The baseboard molding, door trim, and medallions are all reproductions of what we have on the first and second floors of the house. Almost all of it is reclaimed redwood that was already here; about 20% of it is new wood.
Here's a shot of the baseboard. The bottom five inches (the flat part) is new wood that we cut to size. Everything above that is reclaimed redwood that we milled out in the garage using the big molder/planer (otherwise known as the Sawdust Generator 2000).
I forget how many linear feet we made; my notes are around here somewhere, but it was a few hundred feet, at least. We had to trim every upstairs room, including three bedrooms and a hallway. (The upstairs bathroom got its molding in 2012.) Kathy's room, in particular, is large and has a lot of funny angles because it includes the round "witch's cap" tower. It's not fun guessing and testing angles for a pseudo-round room.
Remarkably, we didn't make any wrong cuts or waste a single piece of baseboard trim. What little leftover pieces we have are now back in the garage to use for repairs or templates for a future project, if necessary.
We also had to fabricate our own plinth blocks (the pedestal pieces that the door trim rests on), like the one on the far right of this photo. These are also duplicates of the size and style used downstairs, reproduced in existing redwood with a bit of new redwood and pine added. They're made with the same molder/planer profile as the baseboards, but much thicker so they stand out. I think we made 20 of these. Three doorways needed four apiece, but four doorways are "one-sided" and get just two. Everything was sanded, primed, and painted in Antique White (really!) paint.

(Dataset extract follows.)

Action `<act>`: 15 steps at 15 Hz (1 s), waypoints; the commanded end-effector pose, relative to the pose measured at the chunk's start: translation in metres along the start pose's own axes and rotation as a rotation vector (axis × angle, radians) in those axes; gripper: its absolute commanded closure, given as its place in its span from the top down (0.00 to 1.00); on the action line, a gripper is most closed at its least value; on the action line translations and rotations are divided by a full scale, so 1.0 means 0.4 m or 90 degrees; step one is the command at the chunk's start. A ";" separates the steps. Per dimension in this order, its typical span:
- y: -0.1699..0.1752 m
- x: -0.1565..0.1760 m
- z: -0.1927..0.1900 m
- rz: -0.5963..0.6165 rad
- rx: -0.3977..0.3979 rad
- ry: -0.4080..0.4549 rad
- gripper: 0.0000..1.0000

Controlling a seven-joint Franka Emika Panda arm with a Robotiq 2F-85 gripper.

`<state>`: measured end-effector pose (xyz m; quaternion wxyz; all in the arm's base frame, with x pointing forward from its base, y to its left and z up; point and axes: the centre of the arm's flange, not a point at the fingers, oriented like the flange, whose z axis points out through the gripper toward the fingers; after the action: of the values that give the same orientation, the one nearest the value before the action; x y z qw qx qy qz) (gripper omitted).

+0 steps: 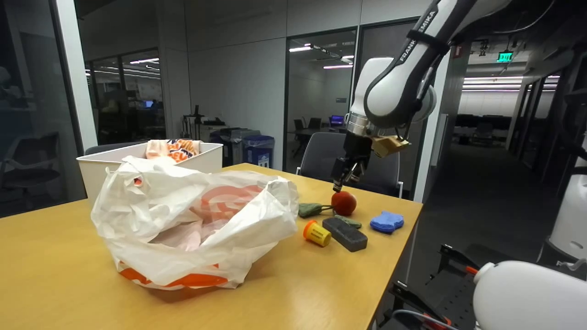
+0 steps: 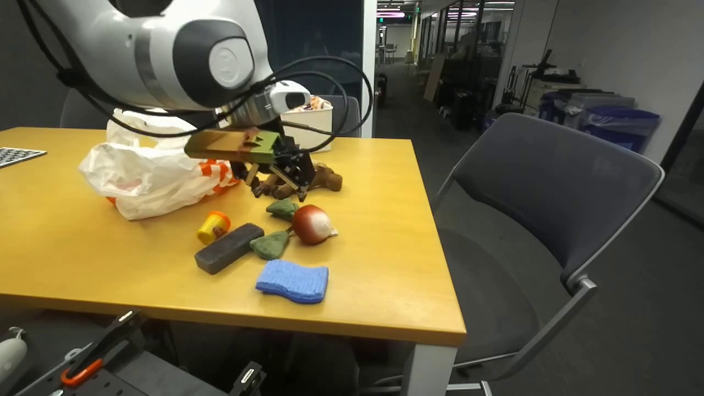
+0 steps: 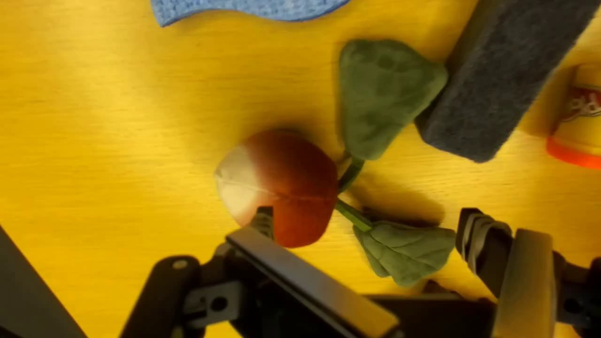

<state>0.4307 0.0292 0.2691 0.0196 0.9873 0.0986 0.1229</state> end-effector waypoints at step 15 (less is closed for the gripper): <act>0.068 0.095 0.188 0.075 -0.024 -0.028 0.27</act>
<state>0.4847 0.0040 0.2027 0.0359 0.9930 0.0447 0.1036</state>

Baseboard molding seems really easy, but of course it never is. Nothing is ever straight, plumb, level, or meets at 90 degrees. A miter saw is definitely helpful, but I rarely got to set it to that nice 45-degree stop that normal people get to use. Kathy's curved tower room was one problem area, but even the "square" rooms aren't, really. I had to tweak most of the cuts by one or two degrees to get everything to line up.
On top of that, the floors aren't always level. They're very, very close. If you place a ball on the floor it won't roll. But if you place a spirit level on top of the baseboard molding, it won't be exactly level. So then you have a decision: Do I level the baseboards and leave a (very small) gap underneath, or follow the floor and have slightly cockeyed baseboards? The answer: Do whatever looks best.
I split the difference. The lower portion of the baseboards follow the floor exactly, even in places where the floor isn't level. Then the upper trim portion of the baseboard is level, leaving a small gap between the two pieces, which I fill in to remove any shadow. It looks pretty good, IMHO.